Think carefully about what you take in your first aid kit.
When you make up a first aid kit to go abroad, you must make decisions based on whether you are providing for yourself, for you and the group, or for everyone including porters and locals. If you are also providing for your group and locals, your treatment is no longer a ‘Good Samaritan act’. You would need to contact your defence union to make sure that you have the correct indemnity for this.
Jim Duff and Peter Gormly’s book provides a handy resource to help in emergencies. Ultimately, what you decide to take is your own personal decision but there are plenty of resources out there. For example, Adventure Medic’s own Resources Section.
If you prescribe for others on the trip think carefully about why you are doing this, especially at altitude. The GMC states:
Wherever possible you must avoid prescribing for yourself or anyone with whom you have a close personal relationship’. If you prescribe for yourself or someone close to you, you must make a clear record at the same time or as soon as possible afterwards. The record should include your relationship to the patient (where relevant) and the reason it was necessary for you to prescribe.
Tell your own or the patient’s general practitioner (and others treating you or the patient, where relevant) what medicines you have prescribed and any other information necessary for continuing care, unless (in the case of prescribing for somebody close to you) they object.
You must not prescribe or collude in the provision of medicines or treatment with the intention of improperly enhancing an individual’s performance in sport. This does not preclude the provision of any care or treatment where your intention is to protect or improve the patient’s health.
If you are prescribing a medicine for somebody overseas which is being dispensed overseas, you should check whether you need to be registered with the country in which you are prescribing.

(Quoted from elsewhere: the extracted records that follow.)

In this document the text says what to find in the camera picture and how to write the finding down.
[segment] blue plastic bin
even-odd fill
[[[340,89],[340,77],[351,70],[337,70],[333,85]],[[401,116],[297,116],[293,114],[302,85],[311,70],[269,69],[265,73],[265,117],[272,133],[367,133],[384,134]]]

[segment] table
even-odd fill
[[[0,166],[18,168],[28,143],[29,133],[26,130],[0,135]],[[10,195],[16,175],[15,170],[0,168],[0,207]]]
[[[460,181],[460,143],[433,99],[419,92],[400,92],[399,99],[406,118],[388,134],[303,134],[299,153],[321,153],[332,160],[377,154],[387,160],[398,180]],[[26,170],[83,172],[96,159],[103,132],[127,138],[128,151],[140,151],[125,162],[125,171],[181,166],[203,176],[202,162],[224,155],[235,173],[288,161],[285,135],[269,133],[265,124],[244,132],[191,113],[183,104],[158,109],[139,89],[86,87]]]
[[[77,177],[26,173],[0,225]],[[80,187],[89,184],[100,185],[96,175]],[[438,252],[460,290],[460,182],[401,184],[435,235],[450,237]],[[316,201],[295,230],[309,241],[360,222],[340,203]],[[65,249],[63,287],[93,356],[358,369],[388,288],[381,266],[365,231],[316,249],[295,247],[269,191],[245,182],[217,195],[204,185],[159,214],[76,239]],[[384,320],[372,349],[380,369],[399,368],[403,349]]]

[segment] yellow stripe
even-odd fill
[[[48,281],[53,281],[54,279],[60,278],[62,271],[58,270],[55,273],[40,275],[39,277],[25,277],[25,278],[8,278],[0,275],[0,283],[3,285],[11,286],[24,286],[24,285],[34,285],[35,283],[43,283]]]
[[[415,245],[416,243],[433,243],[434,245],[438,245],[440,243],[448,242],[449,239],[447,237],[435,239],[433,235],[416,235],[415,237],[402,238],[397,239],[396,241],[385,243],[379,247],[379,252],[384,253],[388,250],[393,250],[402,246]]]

If you do have mountain medicine experience, be wary of stating you are a ‘specialist’ as you will be judged against your peers.
When going in a group, make sure you do your best to vet your companions carefully. You may be able to meet before-hand, speak over the phone or email. This will at least give you some idea of what you are letting yourself in for. I found this out the hard way, as problems within the group had been denied by the agency but only revealed themselves on our arrival. Some companies have medical vetting procedures and some don’t. It would be worth asking your company about this, even if you are only going on holiday somewhere remote.
Be wary of companies that offer that you can act as Expedition Doctor and get a 10% reduction. This may be tempting but make the decision carefully. Check whether they would provide first aid kits/medications and what they would include. Check your indemnity. The extra cost may actually be considerably more than the 10% reduction.
Even if you are not medically qualified, if you employ local porters or guides, you are responsible for their health. They should be treated in the same way as any other member of the group. See the IPPG ‘Guidelines on Ethical Trekking’ for more on this subject.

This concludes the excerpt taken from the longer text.